Although seven out of 10 workers say that email makes them feel the most overwhelmed at work, they spend nearly a quarter of their day checking it. So why aren’t they answering you?
Email serves up a constant conundrum. We need it to get our work done, yet seeing the number of unread missives ratchet up over the course of the day can send even the most steady among us into a sweat. Unfortunately, we are often not our best selves coping with the onslaught and fail to reply.
The problem is that nothing can be more frustrating or cause more bottlenecks in productivity than waiting for a reply that never materializes.
If you’re constantly hitting refresh in hopes that you’ll finally get the answer you seek, it may help to know there are several reasons you’re getting radio silence.
IT’S NOT YOU
Psychologists say that avoiding a simple task like answering email is often a by-product of anxiety–and a self-perpetuating cycle. “Avoidance coping causes anxiety to snowball because when people use avoidance coping they typically end up experiencing more of the very thing they were trying to escape,” according to Alice Boyes.
There are other reasons people put off responding, according to JC Christensen, chief experience officer for Symphony Communication Services. “In email, the signal-to-noise ratio is terrible,” he says. Christensen points out how it’s become a notification channel for everything from changes in project management tracking software to document sharing. “It is also where I get my lunch order reminder, Expensify, Amazon, and Uber receipts,” he explains. “Email hasn’t fully figured out how to effectively filter this information for users,” Christensen continues, “and as a result, users now want to spend as little time there as possible.”

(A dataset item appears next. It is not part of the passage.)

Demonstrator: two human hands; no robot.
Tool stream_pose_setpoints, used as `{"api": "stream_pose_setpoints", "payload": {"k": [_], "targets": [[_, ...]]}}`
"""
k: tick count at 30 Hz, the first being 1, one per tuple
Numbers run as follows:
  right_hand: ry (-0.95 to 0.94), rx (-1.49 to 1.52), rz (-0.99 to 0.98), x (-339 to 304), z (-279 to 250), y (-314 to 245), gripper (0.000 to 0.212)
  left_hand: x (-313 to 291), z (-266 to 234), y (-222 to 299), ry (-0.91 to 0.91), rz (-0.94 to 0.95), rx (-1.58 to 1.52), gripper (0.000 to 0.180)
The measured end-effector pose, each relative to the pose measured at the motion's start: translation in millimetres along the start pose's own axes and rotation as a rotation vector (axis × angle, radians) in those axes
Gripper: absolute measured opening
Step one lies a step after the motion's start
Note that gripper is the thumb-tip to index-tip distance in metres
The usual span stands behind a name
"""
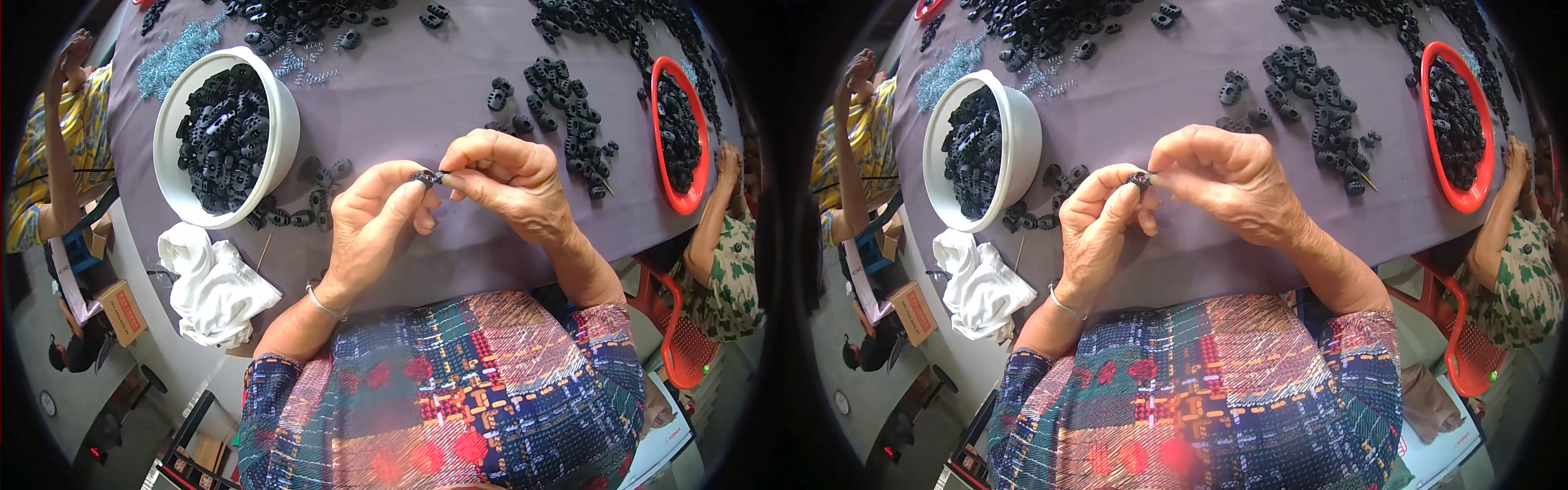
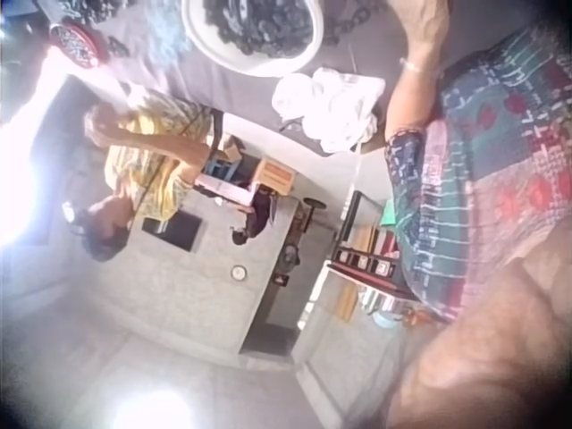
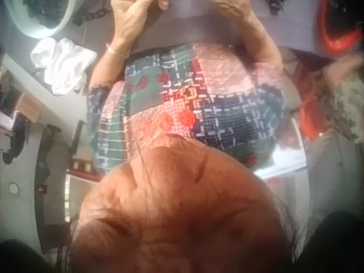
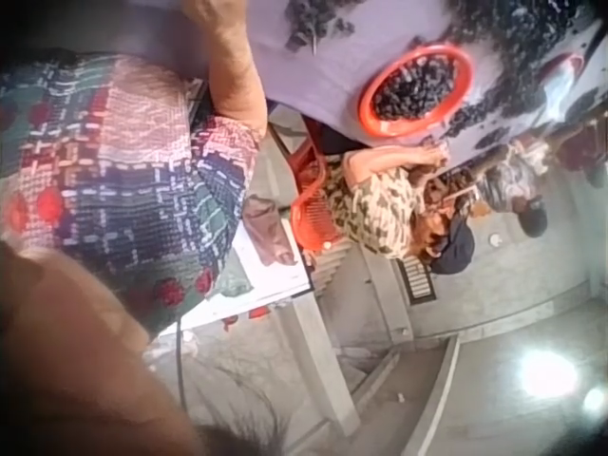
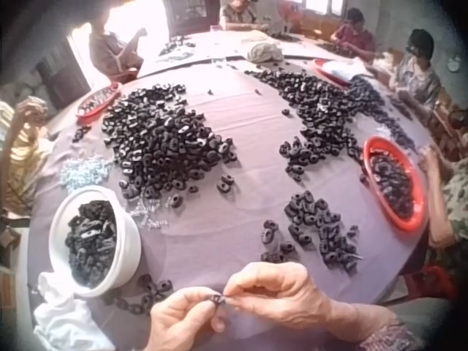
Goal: Assembling small black plastic cord locks or toggles at a workshop table.
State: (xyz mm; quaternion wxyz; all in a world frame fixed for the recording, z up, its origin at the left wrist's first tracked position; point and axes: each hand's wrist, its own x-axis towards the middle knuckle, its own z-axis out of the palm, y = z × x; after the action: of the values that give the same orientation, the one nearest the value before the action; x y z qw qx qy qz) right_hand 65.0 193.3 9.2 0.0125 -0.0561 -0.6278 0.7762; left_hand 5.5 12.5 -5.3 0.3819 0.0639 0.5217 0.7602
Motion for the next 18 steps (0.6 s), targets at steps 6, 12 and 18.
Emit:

Indeed, in Symphony’s latest global collaboration survey, seven out of 10 of the nearly 1,600 respondents say that email makes them feel the most overwhelmed at work and they spend nearly a quarter of their day checking it. That’s higher than the average time spent doing actual work and moving projects forward, the survey found.
But that doesn’t mean people are actually responding, notes Christensen. Context switching is one of the hardest things for humans to do and remain productive, he says, especially when a good portion of work has moved to chat or other applications. “Going into email forces you to shift attention, which adds complexity and an additional ‘cost,’” he observes, “On top of that, email hasn’t yet figured out how to bring the context of a conversation or project onto its platform in a helpful way.”
Jim Link, the chief human resources officer at Randstad North America, posits that there could be yet another reason in play for the other person to ignore the email. A number of companies have recently put explicit policies in place stating employees are not required to answer emails after a certain hour, Link observes. “Even if their companies don’t have policies, many individuals are actively choosing not to engage with work once they come home to achieve better work-life balance, minimize screen time, and decompress from their day,” he explains.
What’s more, Link says, is that is could be a generational thing. “If we break down the frequency of checking email beyond the workday across generations, Gen Z is more apt to check in after work than any other generation,” he says, but they make up only the smallest component of the workforce right now.” He also points out that the content of most after-work email is usually not of immediate importance. “When you know you’re getting emails that don’t require a time-sensitive response, the urge to check [and therefore reply to]those emails drops significantly.”
OR MAYBE IT IS YOU
“Sometimes, I know it’s because they’re busy and likely getting pelted with communications all day long,” says Ryan Wallace, vice president and general manager of PAN Communications New York. “But then there are times where I myself question if I was clear enough in an ask in my communication to them,” he says. If it’s the latter, he suggests going back over the note to try to make something actionable, “in a way that provides them the easiest chance to reply.”
Brie Reynolds, senior career specialist at FlexJobs, concurs. Even if they know you, she says, the lack of response could indicate that they are either too overwhelmed with the amount of information you sent them and they don’t know exactly where or how to start responding. “Or they are unsure of exactly what you need or want from them,” she says.
To combat this in future correspondence, Wallace advises doing as much research up front to ensure the recipient can reply efficiently and quickly. “And don’t forget to give someone options–or an out,” he says. “You never want to paint someone into a corner where they feel obliged to make a hard decision. That’s a conversation for the phone, not email,” he recommends.
If it does come down to needing a phone call, Reynolds says your request should be very specific. Will it be a five-minute or 15-minute phone call? “Make a realistic estimate of the time you might need and let the person know they can contact you whenever it’s convenient for them,” she suggests.
Even though it sucks to be in limbo waiting for that elusive reply, Wallace underscores the importance of courtesy. “If you couch your asks with an option to let them know it is okay to not respond,” he says, it can help the recipient feel like you are empathizing with them for not responding immediately. “That also goes a long way if you do need a response from them in the future,” he notes. “They may become more willing to engage if you’re polite through and through.”